Your task:
Only the lines from the one containing "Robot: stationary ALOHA" through the end of the listing below belong in your answer; retype them exactly.
Material provided below:
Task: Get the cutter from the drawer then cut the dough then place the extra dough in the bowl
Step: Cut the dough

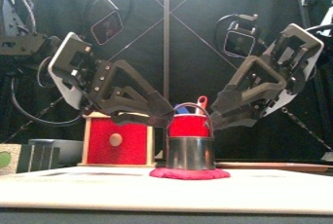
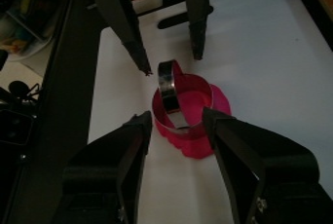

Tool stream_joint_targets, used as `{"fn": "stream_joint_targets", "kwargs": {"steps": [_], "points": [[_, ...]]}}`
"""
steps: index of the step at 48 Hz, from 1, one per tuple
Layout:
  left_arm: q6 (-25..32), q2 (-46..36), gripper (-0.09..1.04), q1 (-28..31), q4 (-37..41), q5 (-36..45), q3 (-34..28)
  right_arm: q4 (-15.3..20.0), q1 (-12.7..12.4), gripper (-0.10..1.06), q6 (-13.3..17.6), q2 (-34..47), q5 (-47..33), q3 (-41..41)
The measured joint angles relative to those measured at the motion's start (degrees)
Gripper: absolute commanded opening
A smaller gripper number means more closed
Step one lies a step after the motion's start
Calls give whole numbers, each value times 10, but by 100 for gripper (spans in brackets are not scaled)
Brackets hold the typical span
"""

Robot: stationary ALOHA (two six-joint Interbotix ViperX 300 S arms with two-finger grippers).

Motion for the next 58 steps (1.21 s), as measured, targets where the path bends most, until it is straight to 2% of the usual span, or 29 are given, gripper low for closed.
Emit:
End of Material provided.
Response to this task:
Robot: stationary ALOHA (two six-joint Interbotix ViperX 300 S arms with two-finger grippers).

Motion for the next 58 steps (1.21 s), as measured, targets where the path bends most, until it is straight to 2% of the usual span, or 29 are given, gripper low for closed.
Emit:

This is the complete output for the exercise.